I have tried the video call on Skpye from my Andriod cell phone and it is excellent. Not only the video,but the audio is in sync with the video


----------



## arjwilson (Jan 11, 2013)

Thanks everyone for the answers. I'm well familiar with Skype and I do have a few different VoIP apps so as long as I'm connected to the internet it's no problem. What I'm particularly interested in though, is making calls on using a cell phone a cellular network, not the internet.

Joaquinx thanks for directing me to the right Telcel page, for some reason I looked and looked but hadn't found it, so that's helpful.

All over the place at home (Vancouver) I see shops selling calling cards for cheap calls to China, India, Mexico, the Philippines, etc...you buy a card for XX minutes and then you dial a local number on your phone, then enter some code, then dial the number in China or wherever. There are thousands of them.

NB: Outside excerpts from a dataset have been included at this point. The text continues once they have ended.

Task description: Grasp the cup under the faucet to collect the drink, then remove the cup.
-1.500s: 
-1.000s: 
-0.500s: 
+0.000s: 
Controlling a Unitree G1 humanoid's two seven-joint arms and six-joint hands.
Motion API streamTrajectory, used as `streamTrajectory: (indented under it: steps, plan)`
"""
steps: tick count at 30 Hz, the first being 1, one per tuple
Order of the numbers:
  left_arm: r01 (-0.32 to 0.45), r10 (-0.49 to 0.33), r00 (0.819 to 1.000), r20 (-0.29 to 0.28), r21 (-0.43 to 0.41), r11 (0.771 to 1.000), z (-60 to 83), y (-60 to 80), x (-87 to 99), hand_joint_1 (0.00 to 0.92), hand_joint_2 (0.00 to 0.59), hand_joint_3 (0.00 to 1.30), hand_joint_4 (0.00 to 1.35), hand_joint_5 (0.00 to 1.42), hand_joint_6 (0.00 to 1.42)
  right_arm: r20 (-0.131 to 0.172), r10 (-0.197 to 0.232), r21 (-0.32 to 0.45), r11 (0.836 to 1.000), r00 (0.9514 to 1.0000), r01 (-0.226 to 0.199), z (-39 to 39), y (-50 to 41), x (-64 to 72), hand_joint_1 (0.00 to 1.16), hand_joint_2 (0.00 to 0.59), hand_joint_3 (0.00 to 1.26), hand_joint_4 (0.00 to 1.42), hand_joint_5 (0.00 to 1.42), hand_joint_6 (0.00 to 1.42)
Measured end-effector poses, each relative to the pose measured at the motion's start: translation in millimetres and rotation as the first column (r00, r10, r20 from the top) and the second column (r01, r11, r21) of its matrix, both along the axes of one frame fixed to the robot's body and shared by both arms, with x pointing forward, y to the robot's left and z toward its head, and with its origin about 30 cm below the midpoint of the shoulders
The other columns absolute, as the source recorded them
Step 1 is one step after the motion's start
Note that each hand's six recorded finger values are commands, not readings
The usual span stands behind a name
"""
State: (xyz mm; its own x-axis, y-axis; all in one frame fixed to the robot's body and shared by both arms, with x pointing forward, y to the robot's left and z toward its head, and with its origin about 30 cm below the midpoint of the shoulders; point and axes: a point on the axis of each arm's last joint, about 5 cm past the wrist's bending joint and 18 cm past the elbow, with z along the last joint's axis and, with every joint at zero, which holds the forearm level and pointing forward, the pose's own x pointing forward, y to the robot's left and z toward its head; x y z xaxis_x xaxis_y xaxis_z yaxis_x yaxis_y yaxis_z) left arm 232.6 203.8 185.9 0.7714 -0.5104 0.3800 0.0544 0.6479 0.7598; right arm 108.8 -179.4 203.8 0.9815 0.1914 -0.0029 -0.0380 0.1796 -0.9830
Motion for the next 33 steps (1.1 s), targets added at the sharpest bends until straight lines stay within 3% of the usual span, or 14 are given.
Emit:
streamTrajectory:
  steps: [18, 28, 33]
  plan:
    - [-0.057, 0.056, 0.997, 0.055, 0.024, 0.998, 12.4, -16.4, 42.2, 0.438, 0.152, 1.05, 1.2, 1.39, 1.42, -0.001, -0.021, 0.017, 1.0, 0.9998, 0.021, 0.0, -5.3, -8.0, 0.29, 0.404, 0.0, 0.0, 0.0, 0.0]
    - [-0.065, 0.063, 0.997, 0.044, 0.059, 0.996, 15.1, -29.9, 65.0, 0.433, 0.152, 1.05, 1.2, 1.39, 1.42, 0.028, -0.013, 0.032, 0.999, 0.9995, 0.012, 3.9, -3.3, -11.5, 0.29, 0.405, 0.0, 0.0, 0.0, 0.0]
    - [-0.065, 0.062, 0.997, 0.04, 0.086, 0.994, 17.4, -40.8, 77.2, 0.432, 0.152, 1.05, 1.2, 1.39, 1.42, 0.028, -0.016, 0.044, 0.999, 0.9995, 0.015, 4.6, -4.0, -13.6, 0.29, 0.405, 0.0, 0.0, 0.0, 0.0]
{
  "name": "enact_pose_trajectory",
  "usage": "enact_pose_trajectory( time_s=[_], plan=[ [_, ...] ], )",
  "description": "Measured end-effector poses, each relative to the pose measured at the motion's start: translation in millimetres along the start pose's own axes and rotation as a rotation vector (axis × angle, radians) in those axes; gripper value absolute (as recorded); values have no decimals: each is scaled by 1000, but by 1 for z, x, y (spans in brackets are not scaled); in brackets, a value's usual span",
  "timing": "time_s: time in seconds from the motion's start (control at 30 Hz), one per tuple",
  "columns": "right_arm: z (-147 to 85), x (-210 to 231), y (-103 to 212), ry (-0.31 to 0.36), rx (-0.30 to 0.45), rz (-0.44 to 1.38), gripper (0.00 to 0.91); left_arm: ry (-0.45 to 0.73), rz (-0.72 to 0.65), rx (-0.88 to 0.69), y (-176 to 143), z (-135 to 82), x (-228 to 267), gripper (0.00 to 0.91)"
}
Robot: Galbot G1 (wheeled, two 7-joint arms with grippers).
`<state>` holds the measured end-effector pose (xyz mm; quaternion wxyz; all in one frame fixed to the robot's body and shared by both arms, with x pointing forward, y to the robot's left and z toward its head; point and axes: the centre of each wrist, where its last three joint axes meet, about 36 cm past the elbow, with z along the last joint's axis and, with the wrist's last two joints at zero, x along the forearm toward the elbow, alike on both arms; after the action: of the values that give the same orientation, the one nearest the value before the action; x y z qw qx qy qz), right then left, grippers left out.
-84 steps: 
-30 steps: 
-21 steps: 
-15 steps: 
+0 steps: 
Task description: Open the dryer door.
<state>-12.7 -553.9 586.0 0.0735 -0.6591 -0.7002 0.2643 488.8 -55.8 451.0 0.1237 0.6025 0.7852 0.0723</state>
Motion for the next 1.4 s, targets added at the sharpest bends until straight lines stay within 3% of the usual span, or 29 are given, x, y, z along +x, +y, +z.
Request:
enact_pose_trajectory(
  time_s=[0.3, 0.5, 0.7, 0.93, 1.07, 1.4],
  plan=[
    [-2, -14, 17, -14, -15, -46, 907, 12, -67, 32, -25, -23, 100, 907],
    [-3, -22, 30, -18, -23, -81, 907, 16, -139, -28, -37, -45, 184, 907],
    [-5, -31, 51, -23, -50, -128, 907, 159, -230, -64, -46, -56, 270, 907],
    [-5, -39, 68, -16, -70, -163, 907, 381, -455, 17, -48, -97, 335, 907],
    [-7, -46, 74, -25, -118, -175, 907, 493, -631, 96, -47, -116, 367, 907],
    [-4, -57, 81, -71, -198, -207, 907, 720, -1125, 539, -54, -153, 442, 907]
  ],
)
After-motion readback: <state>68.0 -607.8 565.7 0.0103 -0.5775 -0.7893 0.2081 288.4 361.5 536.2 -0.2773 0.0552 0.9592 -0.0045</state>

I haven't seen anything like that in Mexico - is there?

Andrew


----------



## michmex (Jul 15, 2012)

Some of the cards you have seen may have Mexico access numbers you could use to dial foreign countries much as you would if you were in Canada. Try looking on the cards for a website to see if they offer country combinations that fit your needs.

I have no experience with this company but they do seem to have favorable ratings and they can be used between quite a few country combinations. Myself, I prefer VOIP solutions. If you use Telcel's Amigo plan, you receive a few mb's of Internet access when you purchase voice minutes.

Phone Cards and International Calling Cards from NobelCom

Ratings

https://www.google.com/products/sel...n&sa=X&ei=FdEVUfnwEo2LrQHMwoGwAQ&ved=0CD0QwQY


----------